WORK INSTRUCTION:
Your answer should be every line of the records that contains the word "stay", copied as it stands.

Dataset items
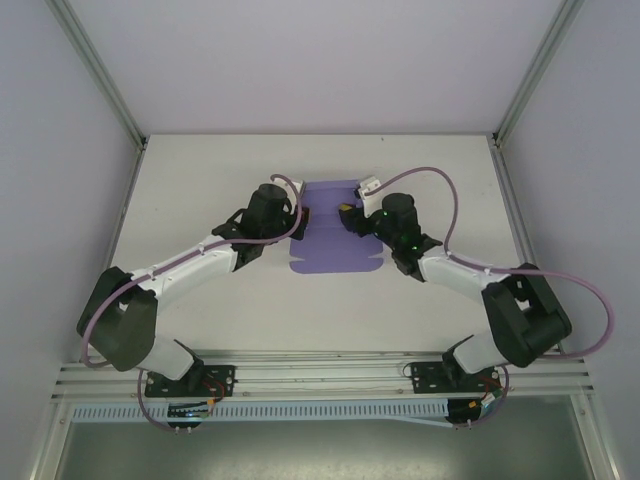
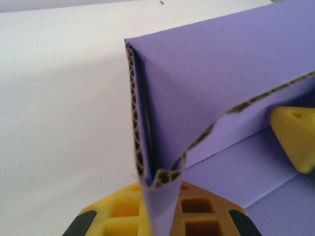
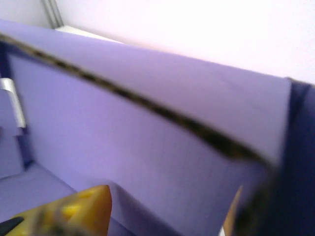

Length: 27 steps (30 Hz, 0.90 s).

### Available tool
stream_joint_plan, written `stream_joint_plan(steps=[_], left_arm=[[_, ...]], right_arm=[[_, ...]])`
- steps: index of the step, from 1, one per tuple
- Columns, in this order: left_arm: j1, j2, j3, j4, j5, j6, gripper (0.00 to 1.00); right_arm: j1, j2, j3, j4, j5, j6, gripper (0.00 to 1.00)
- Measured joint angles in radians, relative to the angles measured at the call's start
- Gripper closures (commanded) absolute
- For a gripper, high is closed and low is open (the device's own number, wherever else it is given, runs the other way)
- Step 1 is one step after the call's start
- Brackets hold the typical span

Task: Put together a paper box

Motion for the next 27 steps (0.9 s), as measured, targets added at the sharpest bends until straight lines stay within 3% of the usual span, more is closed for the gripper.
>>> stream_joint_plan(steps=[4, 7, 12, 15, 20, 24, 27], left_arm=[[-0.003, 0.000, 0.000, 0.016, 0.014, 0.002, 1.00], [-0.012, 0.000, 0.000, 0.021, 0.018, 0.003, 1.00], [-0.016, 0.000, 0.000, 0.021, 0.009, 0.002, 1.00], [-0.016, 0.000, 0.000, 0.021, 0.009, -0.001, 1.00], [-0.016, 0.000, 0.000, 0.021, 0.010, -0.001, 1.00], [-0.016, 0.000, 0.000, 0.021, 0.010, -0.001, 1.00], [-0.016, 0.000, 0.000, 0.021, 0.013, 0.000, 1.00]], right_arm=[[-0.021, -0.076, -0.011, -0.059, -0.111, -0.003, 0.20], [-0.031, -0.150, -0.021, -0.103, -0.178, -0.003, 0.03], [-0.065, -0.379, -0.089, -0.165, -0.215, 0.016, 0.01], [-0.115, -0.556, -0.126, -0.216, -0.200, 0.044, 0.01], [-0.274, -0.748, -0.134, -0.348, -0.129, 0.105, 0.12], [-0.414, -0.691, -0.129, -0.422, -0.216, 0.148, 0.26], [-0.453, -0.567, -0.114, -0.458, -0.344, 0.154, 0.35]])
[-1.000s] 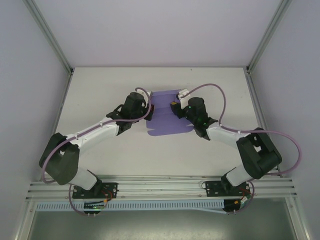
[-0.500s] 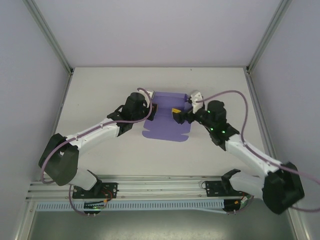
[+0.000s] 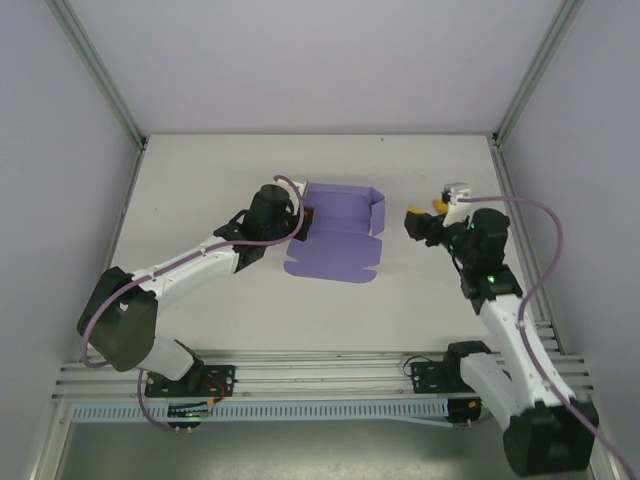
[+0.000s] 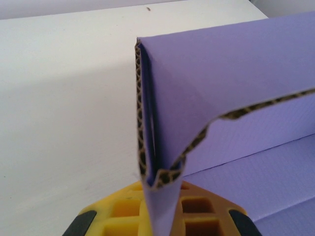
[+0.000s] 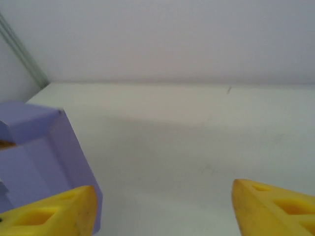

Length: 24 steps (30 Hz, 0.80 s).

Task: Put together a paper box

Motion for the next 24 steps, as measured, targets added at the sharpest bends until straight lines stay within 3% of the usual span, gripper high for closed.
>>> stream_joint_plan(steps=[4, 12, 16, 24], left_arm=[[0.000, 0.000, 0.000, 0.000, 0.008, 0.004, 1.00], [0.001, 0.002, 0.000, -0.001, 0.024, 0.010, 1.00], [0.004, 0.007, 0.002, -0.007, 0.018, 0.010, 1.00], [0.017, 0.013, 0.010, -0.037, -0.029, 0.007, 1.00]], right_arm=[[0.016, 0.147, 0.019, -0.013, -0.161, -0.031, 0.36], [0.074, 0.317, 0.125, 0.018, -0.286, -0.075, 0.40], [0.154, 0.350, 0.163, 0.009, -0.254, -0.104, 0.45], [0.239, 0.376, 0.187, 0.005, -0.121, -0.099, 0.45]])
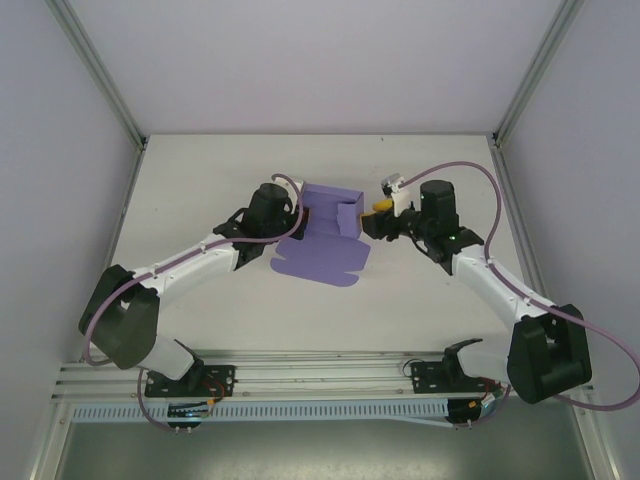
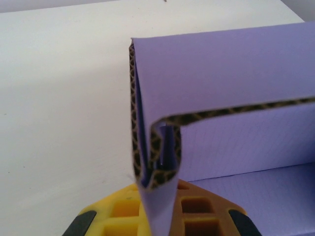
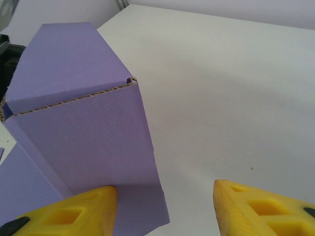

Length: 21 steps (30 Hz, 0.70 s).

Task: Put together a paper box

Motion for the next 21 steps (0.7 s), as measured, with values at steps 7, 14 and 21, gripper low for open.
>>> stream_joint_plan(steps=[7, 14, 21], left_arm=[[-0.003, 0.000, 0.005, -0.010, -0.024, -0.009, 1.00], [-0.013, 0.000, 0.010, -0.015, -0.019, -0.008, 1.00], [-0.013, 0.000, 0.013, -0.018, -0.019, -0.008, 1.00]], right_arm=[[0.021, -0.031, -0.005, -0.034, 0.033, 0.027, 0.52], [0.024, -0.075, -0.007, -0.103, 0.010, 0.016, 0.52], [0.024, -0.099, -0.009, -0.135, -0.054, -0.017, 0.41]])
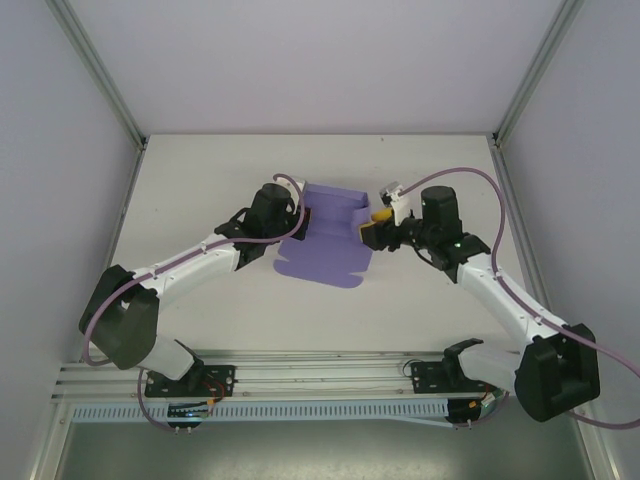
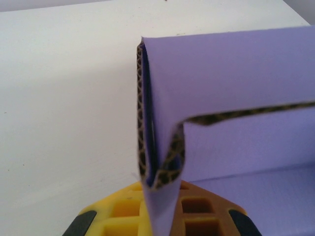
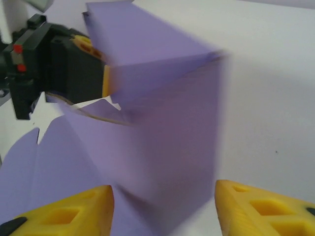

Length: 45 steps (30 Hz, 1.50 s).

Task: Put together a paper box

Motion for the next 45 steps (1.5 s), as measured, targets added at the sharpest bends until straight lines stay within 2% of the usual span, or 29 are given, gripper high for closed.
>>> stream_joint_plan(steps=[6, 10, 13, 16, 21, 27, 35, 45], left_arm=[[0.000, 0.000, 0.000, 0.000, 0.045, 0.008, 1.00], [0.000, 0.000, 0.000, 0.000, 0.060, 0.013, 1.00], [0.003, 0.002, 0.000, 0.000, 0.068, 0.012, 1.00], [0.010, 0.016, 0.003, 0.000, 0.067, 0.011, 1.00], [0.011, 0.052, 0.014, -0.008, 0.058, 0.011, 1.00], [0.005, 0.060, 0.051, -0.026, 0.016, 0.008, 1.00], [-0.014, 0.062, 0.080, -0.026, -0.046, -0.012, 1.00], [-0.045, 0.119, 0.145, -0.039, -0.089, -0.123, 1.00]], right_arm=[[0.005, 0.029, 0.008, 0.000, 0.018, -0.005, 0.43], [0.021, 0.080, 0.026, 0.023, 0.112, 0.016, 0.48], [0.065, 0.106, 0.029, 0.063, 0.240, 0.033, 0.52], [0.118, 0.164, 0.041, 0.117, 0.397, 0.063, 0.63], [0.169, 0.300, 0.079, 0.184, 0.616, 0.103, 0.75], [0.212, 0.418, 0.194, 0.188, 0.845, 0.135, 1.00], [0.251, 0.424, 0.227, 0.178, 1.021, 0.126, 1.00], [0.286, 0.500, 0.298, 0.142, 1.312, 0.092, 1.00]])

SOLVED PROBLEM:
Motion for the next 27 steps (0.9 s), as measured, targets added at the sharpest bends until straight lines stay within 3% of the usual span, more is closed for the gripper.
Motion for the next 24 steps, as measured, targets added at the sharpest bends until straight lines stay within 3% of the usual span, gripper high for closed.
Motion for the next 45 steps (1.5 s), as measured, targets added at the sharpest bends until straight lines stay within 2% of the usual span, or 29 are given, gripper high for closed.

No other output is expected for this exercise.